* Task statement *
Restating the data word for word is all that is required.

Data entries:
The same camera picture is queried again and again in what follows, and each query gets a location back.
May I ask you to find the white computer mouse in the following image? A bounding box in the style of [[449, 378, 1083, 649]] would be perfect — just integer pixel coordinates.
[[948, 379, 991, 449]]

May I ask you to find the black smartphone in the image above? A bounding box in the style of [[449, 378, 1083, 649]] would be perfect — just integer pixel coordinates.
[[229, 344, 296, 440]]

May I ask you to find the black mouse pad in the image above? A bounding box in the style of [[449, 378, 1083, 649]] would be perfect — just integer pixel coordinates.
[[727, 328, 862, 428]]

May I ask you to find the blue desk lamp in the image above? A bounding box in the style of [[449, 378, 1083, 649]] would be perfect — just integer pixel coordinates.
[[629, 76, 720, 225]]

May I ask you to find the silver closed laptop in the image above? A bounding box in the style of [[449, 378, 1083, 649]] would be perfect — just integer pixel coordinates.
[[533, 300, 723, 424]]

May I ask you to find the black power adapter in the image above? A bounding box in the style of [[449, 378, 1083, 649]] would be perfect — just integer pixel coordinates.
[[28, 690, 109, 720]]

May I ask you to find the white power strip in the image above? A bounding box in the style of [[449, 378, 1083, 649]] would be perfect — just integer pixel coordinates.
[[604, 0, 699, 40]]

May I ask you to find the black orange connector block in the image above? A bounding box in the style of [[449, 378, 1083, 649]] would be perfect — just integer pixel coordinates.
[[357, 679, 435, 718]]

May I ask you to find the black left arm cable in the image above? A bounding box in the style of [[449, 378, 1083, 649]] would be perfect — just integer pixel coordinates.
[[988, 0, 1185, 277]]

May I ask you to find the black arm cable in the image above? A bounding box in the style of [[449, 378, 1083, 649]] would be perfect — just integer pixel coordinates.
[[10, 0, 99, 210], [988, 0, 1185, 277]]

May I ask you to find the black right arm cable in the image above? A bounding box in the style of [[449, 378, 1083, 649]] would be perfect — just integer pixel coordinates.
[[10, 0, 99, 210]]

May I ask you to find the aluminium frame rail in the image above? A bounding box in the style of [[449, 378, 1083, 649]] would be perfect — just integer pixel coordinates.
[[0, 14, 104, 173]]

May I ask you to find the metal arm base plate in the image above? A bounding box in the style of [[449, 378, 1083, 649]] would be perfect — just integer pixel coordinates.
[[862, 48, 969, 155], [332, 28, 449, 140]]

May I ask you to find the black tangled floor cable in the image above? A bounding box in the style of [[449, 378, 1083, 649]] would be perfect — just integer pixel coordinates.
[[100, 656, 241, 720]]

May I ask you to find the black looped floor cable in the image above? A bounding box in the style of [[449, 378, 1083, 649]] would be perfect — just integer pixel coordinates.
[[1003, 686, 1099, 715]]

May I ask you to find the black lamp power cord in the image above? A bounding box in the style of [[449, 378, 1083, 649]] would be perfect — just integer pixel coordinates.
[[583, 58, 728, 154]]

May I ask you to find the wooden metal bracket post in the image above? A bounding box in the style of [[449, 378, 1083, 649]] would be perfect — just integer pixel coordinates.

* Solution for this problem *
The same camera picture is queried again and again in what follows, and each query gets a location back.
May I ask you to find the white computer mouse in the following image? A bounding box in the style of [[449, 378, 1083, 649]] would be perfect — just integer pixel coordinates.
[[948, 379, 991, 449]]

May I ask you to find the black smartphone in the image above? A bounding box in the style of [[449, 378, 1083, 649]] would be perfect — just integer pixel coordinates.
[[229, 344, 296, 440]]

May I ask you to find the black mouse pad in the image above? A bounding box in the style of [[449, 378, 1083, 649]] would be perfect — just integer pixel coordinates.
[[727, 328, 862, 428]]

May I ask you to find the blue desk lamp in the image above? A bounding box in the style of [[449, 378, 1083, 649]] would be perfect — just integer pixel coordinates.
[[629, 76, 720, 225]]

May I ask you to find the silver closed laptop in the image above? A bounding box in the style of [[449, 378, 1083, 649]] would be perfect — just integer pixel coordinates.
[[533, 300, 723, 424]]

May I ask you to find the black power adapter in the image above? A bounding box in the style of [[449, 378, 1083, 649]] would be perfect — just integer pixel coordinates.
[[28, 690, 109, 720]]

May I ask you to find the white power strip in the image above? A bounding box in the style of [[449, 378, 1083, 649]] would be perfect — just integer pixel coordinates.
[[604, 0, 699, 40]]

May I ask you to find the black orange connector block in the image above? A bounding box in the style of [[449, 378, 1083, 649]] would be perfect — just integer pixel coordinates.
[[357, 679, 435, 718]]

May I ask you to find the black left arm cable in the image above? A bounding box in the style of [[449, 378, 1083, 649]] would be perfect — just integer pixel coordinates.
[[988, 0, 1185, 277]]

May I ask you to find the black arm cable in the image above? A bounding box in the style of [[449, 378, 1083, 649]] would be perfect — just integer pixel coordinates.
[[10, 0, 99, 210], [988, 0, 1185, 277]]

May I ask you to find the black right arm cable in the image above? A bounding box in the style of [[449, 378, 1083, 649]] would be perfect — just integer pixel coordinates.
[[10, 0, 99, 210]]

May I ask you to find the aluminium frame rail in the image above? A bounding box in the style of [[449, 378, 1083, 649]] would be perfect — just integer pixel coordinates.
[[0, 14, 104, 173]]

May I ask you to find the metal arm base plate in the image above? A bounding box in the style of [[449, 378, 1083, 649]] would be perfect — just integer pixel coordinates.
[[862, 48, 969, 155], [332, 28, 449, 140]]

May I ask you to find the black tangled floor cable in the image above? A bounding box in the style of [[449, 378, 1083, 649]] would be perfect — just integer pixel coordinates.
[[100, 656, 241, 720]]

May I ask you to find the black looped floor cable in the image above? A bounding box in the style of [[449, 378, 1083, 649]] would be perfect — just integer pixel coordinates.
[[1003, 686, 1099, 715]]

May I ask you to find the black lamp power cord in the image above? A bounding box in the style of [[449, 378, 1083, 649]] would be perfect — just integer pixel coordinates.
[[583, 58, 728, 154]]

May I ask you to find the wooden metal bracket post in the image above? A bounding box in the style of [[449, 378, 1083, 649]] would be perfect — just integer pixel coordinates.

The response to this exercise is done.